### Work to be completed:
Only the lines below, from the one with "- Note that" through the one with "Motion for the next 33", are to be written out, exactly.

Input data START

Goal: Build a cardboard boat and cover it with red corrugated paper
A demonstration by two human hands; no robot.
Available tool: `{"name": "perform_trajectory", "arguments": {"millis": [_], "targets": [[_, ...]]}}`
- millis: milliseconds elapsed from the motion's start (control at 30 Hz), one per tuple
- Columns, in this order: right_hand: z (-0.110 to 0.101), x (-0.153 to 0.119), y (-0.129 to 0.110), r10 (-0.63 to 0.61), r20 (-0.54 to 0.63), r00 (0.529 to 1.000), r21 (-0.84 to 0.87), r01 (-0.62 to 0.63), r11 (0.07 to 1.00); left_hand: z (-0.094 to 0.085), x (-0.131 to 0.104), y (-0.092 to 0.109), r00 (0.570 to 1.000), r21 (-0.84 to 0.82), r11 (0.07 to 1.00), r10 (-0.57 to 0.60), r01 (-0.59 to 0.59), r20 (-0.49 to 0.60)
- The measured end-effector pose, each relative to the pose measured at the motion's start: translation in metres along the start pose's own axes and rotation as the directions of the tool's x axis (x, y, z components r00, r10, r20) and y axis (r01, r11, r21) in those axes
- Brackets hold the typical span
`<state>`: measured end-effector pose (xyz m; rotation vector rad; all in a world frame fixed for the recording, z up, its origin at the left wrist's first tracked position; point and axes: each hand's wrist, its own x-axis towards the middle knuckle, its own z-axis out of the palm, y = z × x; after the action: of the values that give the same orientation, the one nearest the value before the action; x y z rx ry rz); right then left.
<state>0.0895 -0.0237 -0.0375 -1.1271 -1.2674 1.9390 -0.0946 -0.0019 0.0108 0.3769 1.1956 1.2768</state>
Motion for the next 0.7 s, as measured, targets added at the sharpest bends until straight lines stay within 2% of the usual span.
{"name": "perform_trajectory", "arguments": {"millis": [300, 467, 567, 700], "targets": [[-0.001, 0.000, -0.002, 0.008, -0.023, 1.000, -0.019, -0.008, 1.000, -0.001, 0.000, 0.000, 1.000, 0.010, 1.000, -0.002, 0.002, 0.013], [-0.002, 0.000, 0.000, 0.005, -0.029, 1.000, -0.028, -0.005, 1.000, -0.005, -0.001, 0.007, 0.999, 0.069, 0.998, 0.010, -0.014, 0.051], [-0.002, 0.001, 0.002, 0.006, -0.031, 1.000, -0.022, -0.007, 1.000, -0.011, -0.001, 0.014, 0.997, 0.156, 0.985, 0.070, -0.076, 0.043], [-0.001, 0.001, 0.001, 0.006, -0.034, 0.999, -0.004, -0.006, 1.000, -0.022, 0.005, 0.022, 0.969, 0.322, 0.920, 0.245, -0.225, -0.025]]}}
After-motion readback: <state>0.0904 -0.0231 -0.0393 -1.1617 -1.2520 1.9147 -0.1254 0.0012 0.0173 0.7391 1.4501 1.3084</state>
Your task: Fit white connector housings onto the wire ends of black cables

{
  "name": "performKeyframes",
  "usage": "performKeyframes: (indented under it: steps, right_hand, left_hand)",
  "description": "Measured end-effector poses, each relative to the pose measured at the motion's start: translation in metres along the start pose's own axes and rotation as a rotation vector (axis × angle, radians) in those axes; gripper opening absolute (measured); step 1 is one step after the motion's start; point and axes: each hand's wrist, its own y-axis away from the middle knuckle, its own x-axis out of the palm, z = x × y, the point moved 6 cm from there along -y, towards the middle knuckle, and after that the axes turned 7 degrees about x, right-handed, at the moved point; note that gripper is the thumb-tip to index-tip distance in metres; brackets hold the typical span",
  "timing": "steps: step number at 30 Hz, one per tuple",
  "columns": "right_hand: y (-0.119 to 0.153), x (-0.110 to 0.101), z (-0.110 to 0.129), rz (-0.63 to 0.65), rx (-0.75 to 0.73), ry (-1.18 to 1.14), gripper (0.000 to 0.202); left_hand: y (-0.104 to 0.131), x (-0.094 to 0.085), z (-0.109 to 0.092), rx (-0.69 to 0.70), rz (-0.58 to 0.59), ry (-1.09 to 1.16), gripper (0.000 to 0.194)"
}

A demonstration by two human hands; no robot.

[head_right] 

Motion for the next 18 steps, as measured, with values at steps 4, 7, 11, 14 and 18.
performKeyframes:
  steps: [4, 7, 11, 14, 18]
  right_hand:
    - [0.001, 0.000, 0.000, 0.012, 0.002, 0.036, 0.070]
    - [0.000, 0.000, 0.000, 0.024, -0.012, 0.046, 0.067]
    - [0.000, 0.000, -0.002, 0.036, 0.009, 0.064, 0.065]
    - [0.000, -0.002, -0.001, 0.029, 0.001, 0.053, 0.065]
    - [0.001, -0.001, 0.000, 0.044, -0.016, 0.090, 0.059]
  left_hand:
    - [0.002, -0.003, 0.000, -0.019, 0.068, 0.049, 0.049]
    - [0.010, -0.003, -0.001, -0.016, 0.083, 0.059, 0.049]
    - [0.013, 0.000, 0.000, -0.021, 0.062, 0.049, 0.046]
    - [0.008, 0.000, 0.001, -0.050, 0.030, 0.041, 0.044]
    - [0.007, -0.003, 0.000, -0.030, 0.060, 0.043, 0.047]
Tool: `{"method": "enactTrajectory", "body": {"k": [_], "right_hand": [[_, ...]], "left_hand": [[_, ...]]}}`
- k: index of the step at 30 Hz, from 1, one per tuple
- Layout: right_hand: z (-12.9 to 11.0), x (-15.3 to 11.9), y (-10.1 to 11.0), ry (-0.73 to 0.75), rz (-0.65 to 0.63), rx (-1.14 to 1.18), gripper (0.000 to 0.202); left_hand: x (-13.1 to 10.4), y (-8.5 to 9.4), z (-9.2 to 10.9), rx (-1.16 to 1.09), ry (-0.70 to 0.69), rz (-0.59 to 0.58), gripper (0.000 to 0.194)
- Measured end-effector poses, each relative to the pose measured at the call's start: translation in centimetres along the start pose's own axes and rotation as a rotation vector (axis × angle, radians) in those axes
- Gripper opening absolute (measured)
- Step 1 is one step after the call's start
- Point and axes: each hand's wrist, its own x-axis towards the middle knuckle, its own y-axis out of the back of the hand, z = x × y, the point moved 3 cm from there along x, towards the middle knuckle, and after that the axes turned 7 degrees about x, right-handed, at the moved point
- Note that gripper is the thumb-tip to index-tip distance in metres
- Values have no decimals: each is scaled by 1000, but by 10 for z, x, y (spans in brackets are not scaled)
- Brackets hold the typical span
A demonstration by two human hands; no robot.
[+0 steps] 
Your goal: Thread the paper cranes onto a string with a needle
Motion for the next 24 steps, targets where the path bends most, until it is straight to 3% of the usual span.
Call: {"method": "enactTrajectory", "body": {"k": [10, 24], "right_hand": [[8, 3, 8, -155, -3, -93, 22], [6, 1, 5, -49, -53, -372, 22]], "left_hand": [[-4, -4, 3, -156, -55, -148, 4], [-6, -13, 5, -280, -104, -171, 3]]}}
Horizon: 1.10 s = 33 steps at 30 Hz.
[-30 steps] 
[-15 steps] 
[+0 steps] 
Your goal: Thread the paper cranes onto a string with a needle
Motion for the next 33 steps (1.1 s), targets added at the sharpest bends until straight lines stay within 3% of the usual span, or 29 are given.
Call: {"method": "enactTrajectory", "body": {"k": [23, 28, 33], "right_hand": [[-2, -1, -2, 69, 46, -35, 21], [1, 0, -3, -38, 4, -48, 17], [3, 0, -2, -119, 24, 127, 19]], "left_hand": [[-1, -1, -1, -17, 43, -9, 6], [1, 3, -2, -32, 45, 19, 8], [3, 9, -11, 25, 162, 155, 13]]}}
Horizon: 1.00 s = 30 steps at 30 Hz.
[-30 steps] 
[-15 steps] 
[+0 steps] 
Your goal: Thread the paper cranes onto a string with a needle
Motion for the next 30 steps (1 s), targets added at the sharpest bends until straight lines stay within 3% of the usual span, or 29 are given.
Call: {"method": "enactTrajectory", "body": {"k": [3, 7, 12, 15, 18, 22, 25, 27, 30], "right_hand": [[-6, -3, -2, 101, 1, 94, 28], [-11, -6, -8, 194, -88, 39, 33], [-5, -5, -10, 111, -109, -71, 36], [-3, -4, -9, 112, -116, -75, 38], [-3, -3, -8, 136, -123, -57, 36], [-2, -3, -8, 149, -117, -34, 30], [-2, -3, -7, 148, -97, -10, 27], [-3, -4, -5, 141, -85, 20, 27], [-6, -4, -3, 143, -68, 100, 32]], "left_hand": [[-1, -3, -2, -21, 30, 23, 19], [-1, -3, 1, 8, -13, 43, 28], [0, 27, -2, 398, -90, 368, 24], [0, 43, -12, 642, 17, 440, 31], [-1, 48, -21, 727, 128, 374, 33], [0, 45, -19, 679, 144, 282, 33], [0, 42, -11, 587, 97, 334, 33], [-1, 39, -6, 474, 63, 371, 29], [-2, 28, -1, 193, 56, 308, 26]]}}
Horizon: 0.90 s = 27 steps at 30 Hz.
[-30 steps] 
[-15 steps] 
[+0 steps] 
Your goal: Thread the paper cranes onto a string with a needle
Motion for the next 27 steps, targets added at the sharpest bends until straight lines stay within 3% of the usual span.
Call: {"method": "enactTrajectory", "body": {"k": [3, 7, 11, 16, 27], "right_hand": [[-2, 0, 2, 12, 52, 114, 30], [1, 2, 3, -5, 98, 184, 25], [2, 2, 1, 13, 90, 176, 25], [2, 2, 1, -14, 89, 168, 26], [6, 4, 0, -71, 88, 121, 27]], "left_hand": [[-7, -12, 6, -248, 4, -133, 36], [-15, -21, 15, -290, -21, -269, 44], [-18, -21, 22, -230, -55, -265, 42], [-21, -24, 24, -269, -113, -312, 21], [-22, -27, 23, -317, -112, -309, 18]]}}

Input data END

### Expected answer:
- Note that gripper is the thumb-tip to index-tip distance in metres
- Values have no decimals: each is scaled by 1000, but by 10 for z, x, y (spans in brackets are not scaled)
- Brackets hold the typical span
A demonstration by two human hands; no robot.
[+0 steps] 
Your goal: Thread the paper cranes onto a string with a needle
Motion for the next 24 steps, targets where the path bends most, until it is straight to 3% of the usual span.
Call: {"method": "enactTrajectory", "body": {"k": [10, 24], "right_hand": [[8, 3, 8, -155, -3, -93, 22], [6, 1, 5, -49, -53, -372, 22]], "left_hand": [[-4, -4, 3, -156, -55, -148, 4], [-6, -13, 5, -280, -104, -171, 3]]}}
Horizon: 1.10 s = 33 steps at 30 Hz.
[-30 steps] 
[-15 steps] 
[+0 steps] 
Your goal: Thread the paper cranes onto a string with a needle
Motion for the next 33 steps (1.1 s), targets added at the sharpest bends until straight lines stay within 3% of the usual span, or 29 are given.

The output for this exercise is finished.